The estimated coefficient on the variable $prop\_pop\_over65$ is .132, and the estimated coefficient on the variables $prop\_evang$ is .147. We could say that a one-unit change in $prop\_pop\_over65$ is associated with a .132 change in $prop\_trump$, and that would be correct, but that is not really what we mean by interpreting (rendering in plain English) the coefficient. In this case, we might say that an increase of .10 in the proportion of the county population that is over 65, that is, an increase of ten percentage points, is associated with an increase in the vote share for Trump of .0132, or about 1.32 percentage points. So, a 10 percentage point increase in the elderly population is associated with an increase in the Trump vote share of 1.32 percentage points. Notice how in English it is common to mention both the change in the proportion as well as the equivalent change in terms of percentages. Turning to the second coefficient, we might say that an increase in the proportion of evangelicals in a county of .10, or 10 percentage points, is associated with an increase in the share of residents voting for Trump of .0147, or 1.47 percentage points.

Consider now a similar regression with slightly different variables. Suppose the vote share for Trump now in the dataset is represented as the percent vote share for Trump, and so varying from 30 to 75, for example. A dummy variable is included in the regression for whether the county has at least one evangelical megachurch that can host more than 10,000 persons per week for church services. \[percent\_trump = .48 + 16.2prop\_pop\_over65 + 3.45megachurch + ϵ\] Now we interpret the coefficient on the dummy variable as indicating that on average counties with megachurches saw Trump with 3.45 more percentage points in vote share than for counties without megachurches. A .10 increase in the proportion of the county population that is over 65, that is, an increase of ten percentage points, is associated with an increase in the vote share for Trump of 1.62 percentage points.
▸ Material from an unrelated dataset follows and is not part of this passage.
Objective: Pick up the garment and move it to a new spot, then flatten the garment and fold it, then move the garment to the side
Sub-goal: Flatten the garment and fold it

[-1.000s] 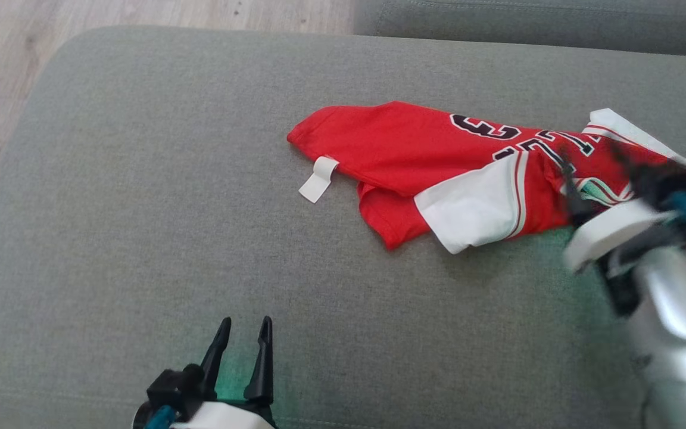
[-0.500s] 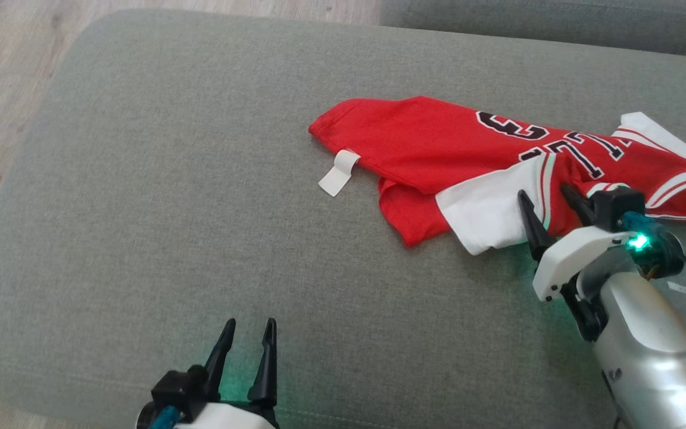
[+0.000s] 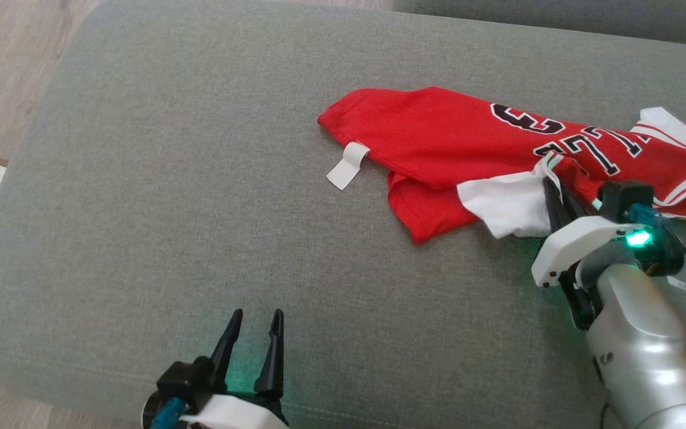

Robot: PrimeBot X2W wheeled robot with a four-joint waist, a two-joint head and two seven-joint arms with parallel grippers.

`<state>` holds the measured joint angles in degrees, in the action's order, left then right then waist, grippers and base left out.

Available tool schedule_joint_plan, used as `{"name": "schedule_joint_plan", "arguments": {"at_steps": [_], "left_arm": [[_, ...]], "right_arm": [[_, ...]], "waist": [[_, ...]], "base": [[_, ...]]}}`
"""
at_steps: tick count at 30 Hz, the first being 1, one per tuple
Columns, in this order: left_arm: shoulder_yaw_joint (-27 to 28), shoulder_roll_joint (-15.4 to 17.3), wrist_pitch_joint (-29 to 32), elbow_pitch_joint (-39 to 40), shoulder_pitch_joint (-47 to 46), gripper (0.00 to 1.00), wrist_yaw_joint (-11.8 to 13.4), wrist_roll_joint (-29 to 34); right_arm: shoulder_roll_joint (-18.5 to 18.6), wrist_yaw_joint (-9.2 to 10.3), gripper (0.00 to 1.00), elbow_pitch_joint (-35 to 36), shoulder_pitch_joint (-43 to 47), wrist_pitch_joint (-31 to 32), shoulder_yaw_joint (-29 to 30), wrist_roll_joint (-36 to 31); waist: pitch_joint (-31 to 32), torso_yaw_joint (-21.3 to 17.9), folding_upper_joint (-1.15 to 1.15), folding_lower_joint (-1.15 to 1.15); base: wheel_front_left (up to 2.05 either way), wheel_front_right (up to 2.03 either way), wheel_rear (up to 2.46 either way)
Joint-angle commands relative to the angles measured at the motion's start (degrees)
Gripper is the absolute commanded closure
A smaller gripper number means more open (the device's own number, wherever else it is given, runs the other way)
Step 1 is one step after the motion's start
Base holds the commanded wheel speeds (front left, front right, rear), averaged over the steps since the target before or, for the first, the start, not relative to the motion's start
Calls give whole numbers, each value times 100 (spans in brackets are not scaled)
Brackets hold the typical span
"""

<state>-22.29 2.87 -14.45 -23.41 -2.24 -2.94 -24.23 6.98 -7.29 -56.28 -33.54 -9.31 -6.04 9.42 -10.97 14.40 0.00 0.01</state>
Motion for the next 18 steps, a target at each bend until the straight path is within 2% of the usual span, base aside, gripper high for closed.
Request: {"name": "schedule_joint_plan", "arguments": {"at_steps": [1,7,11,12,14,15,16,18], "left_arm": [[152,0,-55,153,-122,0,32,-44],[224,0,-55,155,-47,0,27,-3],[326,0,-55,154,50,0,-10,84],[355,0,-55,155,75,0,-17,100],[403,0,-55,158,111,0,-32,135],[412,0,-55,158,118,0,-43,150],[428,0,-55,158,123,0,-49,162],[434,0,-55,154,116,0,-65,178]], "right_arm": [[-126,-20,100,173,-198,-216,-62,-27],[-182,-20,100,565,-3,-515,-20,200],[-154,-20,100,1410,581,-563,-58,501],[-116,-20,97,1675,804,-565,-26,543],[-87,-20,71,2184,1291,-566,209,681],[-51,-20,13,2338,1552,-566,373,669],[-55,-20,0,2409,1800,-567,561,667],[-74,-20,0,2453,2204,-567,907,592]], "waist": [[20,-17,0,-1],[180,-152,0,-1],[374,-414,0,-1],[422,-496,0,-1],[507,-660,0,-1],[535,-726,0,-1],[566,-802,0,-1],[599,-923,0,-1]], "base": [[0,0,0],[0,0,0],[0,0,0],[0,0,0],[0,0,0],[0,0,0],[0,0,0],[0,0,0]]}}
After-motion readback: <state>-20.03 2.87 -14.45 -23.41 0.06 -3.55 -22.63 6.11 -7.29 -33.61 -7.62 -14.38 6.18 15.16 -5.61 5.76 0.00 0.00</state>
One of the most difficult tasks in regression analysis is to correctly interpret a coefficient in words. This is especially true when outcome or explanatory variables are in proportions or percentages. Econometricians have to become comfortable and familiar with the English usage differences between a change of one percentage point and a percentage change of one percent. Consider when a variable expressed as a percent increases from 99% to 100%. This is a change of one percentage point, and using the formula that percentage change equals new minus old divided by old, multiplied by 100, this is a change of \[\frac{(100-99)}{99} * 100=1.010101 \text{ percent} = 1.010101\%\]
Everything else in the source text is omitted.